There was no chance to refill the mould and cool it in time, the first guests were already arriving. Carol wondered how to disguise what the guest of honour, Professor Ibrahim Dajani, Head of the Department for Geological Research, would likely take as an unhappy reminder of that ill-fated expedition.
As she hurried to consult the chef, she recalled her delight at being asked to lead the small archaeological team that was to piggyback on Professor Dajani’s privileged access to the Petra site. Being Jordanian and having published extensively on approaches to combatting sandstone erosion, his rather abrasive personality had been overlooked in favour of the potential to save invaluable heritage threatened by weathering and increased tourism.
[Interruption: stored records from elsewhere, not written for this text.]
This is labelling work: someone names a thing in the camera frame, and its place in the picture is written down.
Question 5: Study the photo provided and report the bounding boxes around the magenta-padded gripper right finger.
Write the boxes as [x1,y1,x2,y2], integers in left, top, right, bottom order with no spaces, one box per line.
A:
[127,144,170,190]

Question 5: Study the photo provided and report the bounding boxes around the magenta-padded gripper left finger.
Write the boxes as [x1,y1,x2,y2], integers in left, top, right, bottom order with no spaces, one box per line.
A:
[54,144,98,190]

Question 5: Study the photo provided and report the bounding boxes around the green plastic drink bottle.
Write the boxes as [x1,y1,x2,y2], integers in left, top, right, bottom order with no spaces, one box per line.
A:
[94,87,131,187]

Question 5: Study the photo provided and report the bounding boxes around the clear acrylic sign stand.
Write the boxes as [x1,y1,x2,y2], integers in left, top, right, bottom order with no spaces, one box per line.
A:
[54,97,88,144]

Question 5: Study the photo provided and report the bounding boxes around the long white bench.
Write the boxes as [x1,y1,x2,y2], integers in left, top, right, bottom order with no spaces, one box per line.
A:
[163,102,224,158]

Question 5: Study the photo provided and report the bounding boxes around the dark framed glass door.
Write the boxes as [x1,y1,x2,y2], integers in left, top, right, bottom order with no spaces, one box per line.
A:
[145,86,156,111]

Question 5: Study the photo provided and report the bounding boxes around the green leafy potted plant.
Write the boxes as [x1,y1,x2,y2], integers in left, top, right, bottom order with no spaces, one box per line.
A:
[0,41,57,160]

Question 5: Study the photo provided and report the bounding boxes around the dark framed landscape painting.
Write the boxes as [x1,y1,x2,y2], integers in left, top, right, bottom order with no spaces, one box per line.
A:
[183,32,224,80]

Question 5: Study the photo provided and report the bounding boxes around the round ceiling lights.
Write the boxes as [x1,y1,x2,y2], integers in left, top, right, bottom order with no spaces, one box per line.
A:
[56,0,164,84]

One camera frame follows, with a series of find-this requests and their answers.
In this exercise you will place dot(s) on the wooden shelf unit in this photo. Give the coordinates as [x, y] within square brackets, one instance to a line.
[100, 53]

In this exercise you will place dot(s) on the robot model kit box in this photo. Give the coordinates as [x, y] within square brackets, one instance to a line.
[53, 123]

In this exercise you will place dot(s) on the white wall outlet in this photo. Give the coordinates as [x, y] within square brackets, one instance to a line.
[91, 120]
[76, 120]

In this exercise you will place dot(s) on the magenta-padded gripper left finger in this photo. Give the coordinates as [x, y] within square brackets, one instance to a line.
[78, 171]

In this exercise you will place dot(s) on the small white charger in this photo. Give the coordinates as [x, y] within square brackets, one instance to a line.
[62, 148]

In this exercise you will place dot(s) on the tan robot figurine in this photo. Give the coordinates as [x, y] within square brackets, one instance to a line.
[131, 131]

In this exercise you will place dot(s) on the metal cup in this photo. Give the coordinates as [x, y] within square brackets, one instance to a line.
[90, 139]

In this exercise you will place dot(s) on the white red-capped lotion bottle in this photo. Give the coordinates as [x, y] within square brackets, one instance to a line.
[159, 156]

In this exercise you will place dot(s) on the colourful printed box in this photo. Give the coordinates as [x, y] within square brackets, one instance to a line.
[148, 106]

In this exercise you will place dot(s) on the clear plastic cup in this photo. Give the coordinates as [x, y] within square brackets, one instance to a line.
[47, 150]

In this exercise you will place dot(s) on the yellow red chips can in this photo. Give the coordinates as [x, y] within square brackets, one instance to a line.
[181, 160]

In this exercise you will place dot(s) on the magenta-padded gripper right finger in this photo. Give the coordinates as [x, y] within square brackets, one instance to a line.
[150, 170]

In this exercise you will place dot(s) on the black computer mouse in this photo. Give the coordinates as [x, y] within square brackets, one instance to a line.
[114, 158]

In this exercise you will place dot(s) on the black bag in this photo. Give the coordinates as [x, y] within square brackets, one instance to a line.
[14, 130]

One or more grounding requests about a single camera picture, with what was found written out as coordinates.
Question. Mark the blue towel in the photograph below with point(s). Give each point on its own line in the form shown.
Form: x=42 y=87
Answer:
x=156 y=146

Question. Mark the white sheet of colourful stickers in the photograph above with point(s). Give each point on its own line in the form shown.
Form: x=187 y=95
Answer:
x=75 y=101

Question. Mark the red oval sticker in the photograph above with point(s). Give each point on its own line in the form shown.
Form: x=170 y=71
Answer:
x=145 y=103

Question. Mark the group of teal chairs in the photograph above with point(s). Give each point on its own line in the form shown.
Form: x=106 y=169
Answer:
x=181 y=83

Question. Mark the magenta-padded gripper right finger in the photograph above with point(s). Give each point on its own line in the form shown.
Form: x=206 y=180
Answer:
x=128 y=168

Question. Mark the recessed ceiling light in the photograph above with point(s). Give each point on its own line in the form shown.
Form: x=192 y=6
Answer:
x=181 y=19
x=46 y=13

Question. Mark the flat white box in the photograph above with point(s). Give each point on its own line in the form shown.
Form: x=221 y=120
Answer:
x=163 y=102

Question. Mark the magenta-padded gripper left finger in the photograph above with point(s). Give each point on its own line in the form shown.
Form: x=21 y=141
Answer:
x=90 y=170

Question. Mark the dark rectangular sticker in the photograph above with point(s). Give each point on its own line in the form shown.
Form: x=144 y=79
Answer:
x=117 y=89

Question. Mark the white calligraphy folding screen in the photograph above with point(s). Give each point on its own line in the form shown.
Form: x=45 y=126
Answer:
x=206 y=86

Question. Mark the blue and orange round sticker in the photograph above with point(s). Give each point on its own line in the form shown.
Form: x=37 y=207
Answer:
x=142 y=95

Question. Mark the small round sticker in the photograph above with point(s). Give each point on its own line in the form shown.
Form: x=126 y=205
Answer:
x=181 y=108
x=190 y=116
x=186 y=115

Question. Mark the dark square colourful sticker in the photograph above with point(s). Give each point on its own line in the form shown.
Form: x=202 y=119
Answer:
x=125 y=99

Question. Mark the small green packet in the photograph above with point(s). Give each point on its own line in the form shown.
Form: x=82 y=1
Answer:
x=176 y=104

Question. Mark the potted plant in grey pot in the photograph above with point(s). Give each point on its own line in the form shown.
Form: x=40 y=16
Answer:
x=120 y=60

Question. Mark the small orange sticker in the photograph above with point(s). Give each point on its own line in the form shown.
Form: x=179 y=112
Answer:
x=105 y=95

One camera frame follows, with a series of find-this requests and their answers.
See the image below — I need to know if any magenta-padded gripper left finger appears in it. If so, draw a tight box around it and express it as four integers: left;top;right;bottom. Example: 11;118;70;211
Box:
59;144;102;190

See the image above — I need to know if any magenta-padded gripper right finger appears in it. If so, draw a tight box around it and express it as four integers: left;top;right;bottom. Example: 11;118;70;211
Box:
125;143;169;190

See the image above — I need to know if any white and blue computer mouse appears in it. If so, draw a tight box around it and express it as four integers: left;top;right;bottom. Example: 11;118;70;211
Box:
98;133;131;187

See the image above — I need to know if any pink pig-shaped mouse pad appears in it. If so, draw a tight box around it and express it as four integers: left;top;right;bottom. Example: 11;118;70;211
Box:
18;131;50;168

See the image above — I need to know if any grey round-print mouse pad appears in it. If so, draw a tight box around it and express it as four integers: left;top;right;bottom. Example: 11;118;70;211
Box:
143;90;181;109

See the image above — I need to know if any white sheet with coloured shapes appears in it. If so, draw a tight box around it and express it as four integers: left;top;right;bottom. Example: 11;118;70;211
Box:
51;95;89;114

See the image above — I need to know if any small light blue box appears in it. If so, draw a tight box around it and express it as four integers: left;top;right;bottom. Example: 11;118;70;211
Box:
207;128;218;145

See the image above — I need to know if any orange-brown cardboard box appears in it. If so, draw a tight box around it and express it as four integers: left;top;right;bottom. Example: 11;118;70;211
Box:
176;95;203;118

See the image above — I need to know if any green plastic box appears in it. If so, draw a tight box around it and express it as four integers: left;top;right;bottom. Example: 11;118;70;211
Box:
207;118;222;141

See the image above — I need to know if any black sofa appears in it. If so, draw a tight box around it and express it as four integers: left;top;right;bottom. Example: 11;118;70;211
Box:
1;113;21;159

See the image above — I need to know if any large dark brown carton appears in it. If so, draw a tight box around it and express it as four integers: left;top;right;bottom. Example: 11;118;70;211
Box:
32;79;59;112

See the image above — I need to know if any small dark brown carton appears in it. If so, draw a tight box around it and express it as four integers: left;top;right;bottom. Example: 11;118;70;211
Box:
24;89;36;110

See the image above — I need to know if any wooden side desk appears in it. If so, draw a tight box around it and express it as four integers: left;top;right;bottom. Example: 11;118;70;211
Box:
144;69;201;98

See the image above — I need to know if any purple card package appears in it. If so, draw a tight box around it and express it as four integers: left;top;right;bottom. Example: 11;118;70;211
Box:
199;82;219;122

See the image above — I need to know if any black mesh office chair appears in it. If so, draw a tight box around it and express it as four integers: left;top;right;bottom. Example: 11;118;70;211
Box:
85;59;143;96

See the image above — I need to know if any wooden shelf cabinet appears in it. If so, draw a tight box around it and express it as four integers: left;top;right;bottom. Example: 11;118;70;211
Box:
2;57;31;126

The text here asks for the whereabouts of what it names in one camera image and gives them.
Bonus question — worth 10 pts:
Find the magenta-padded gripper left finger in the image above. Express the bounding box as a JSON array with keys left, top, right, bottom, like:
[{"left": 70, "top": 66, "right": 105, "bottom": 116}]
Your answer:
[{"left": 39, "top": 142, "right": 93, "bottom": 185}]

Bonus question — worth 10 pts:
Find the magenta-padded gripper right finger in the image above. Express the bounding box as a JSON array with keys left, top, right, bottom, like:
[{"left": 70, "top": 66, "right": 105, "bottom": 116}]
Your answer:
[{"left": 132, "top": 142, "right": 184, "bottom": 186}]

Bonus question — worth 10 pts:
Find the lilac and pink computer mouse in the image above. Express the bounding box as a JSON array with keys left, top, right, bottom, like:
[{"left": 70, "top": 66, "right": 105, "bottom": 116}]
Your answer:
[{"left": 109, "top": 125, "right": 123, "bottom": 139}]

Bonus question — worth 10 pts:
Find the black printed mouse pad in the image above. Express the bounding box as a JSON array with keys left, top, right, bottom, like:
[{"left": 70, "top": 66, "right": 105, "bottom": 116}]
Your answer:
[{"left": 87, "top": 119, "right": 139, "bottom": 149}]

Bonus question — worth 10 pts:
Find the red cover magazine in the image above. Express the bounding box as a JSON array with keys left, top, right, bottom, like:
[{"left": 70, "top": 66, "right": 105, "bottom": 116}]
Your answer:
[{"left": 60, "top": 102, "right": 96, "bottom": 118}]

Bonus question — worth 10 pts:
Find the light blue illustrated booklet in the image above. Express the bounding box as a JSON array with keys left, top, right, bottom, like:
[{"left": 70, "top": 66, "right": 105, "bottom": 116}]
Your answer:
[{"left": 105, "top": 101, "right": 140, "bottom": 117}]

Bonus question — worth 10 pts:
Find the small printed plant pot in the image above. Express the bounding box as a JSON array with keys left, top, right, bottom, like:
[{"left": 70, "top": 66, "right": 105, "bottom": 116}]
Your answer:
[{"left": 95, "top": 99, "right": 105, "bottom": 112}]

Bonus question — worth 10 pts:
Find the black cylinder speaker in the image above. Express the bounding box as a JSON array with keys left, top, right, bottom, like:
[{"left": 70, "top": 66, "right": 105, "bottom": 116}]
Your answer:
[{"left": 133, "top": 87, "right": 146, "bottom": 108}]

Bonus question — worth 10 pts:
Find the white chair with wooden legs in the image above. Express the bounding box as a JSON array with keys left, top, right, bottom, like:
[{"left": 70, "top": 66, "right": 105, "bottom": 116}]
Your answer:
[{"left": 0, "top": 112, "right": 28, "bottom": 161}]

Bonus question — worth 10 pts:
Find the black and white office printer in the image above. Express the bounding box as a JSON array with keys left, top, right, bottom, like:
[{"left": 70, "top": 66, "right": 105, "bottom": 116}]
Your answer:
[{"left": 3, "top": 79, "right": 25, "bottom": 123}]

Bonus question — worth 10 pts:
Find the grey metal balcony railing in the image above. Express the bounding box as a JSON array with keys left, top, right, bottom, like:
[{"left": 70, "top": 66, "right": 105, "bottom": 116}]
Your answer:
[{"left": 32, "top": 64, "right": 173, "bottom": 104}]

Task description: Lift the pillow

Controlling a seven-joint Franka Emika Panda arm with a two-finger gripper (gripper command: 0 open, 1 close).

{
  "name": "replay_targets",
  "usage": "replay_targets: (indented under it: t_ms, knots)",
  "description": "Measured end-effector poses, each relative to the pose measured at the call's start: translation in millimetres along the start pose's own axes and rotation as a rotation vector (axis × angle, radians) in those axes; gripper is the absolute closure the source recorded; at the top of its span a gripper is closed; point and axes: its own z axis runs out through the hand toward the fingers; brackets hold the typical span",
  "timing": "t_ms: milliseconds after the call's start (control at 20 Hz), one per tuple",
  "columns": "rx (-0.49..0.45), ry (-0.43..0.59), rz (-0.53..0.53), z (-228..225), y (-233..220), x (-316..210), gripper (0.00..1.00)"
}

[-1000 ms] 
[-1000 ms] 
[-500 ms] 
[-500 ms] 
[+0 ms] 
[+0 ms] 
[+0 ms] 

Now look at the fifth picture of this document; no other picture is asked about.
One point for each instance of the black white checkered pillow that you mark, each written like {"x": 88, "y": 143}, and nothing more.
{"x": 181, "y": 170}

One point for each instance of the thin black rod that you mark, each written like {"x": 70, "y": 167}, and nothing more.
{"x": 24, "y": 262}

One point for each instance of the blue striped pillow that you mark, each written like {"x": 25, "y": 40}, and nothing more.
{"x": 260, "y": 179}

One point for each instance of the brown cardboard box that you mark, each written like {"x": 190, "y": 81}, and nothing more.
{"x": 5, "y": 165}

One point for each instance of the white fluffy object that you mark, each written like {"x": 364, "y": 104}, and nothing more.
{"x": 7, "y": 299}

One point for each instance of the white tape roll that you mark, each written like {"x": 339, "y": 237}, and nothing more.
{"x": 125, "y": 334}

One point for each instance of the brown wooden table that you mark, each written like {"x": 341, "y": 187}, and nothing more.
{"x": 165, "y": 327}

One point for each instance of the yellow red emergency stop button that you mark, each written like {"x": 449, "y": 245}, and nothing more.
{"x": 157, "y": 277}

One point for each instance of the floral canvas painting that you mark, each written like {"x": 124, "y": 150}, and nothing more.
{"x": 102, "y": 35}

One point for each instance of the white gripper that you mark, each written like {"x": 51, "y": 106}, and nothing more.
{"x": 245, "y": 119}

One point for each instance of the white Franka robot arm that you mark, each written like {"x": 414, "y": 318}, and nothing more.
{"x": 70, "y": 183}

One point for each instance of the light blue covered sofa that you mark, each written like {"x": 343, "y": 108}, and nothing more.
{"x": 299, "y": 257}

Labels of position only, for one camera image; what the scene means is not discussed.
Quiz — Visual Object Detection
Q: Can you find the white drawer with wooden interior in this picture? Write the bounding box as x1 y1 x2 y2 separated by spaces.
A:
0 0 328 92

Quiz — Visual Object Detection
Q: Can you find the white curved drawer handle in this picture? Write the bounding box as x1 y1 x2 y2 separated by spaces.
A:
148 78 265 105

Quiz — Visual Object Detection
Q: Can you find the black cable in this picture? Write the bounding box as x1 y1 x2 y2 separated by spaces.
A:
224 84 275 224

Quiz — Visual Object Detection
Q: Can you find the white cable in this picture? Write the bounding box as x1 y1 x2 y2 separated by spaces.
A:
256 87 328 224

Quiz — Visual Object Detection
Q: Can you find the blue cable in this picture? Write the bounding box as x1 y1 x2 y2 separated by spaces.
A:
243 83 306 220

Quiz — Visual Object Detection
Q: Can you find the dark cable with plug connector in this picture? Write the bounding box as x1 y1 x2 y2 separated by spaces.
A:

Ahmed Hassan had been Carol’s liaison as she began the exploration for new limestone tombs. The rock was beautiful but treacherous, permeated by mineral seepage evidenced in dark lines which traced contours of increasing friability. The last image from Ahmed’s torch-lit video feed—pounced on by the press—had highlighted such a weakness as the wall gave way and buried him. Carol’s work hit world headlines in the most undesirable way, spiced with a tale of retribution for burial desecration, eclipsing Dajani’s breakthroughs. Shocked by the tragedy and concerned about damage Dajani’s enmity might inflict on her career, Carol had nevertheless continued her work. Only now, six months on, had she felt able to attempt to mend fences to facilitate future collaboration.
Here they were, leading academics from both departments, making small talk around the dining table. Waiters had laid the dessert centrally, the Jordan shaped honeycomb now coated in a sticky glaze, surrounded by horizontal bands of black, white and green booza ice cream. Most smiled as a small geological hammer and a diminutive archaeological trowel were produced as instruments to break up the honeycomb and serve it with slices of the ice cream, releasing tantalising scents of anise, rosewater and pistachio.
Dajani tapped his glass of Arak, ‘My dear Carol, thank you for your magnificent hospitality. Some colleagues do not find me the most congenial of collaborators but you have shared my concern to protect the legacy of our past and bring it into the future. I want Ahmed’s death to have meaning, he was proud of his heritage.’
‘Ibrahim, your work on consolidants will help us explore more safely, preserve what we find and repair existing damage. We need to publicise how your rock coatings bond fractures and stop stone crumbling.’
Dejani grinned, ‘A little like your chef’s coating on this, yes?’ He tapped the broken honeycomb. ‘Now that’s a recipe I wouldn’t mind having.’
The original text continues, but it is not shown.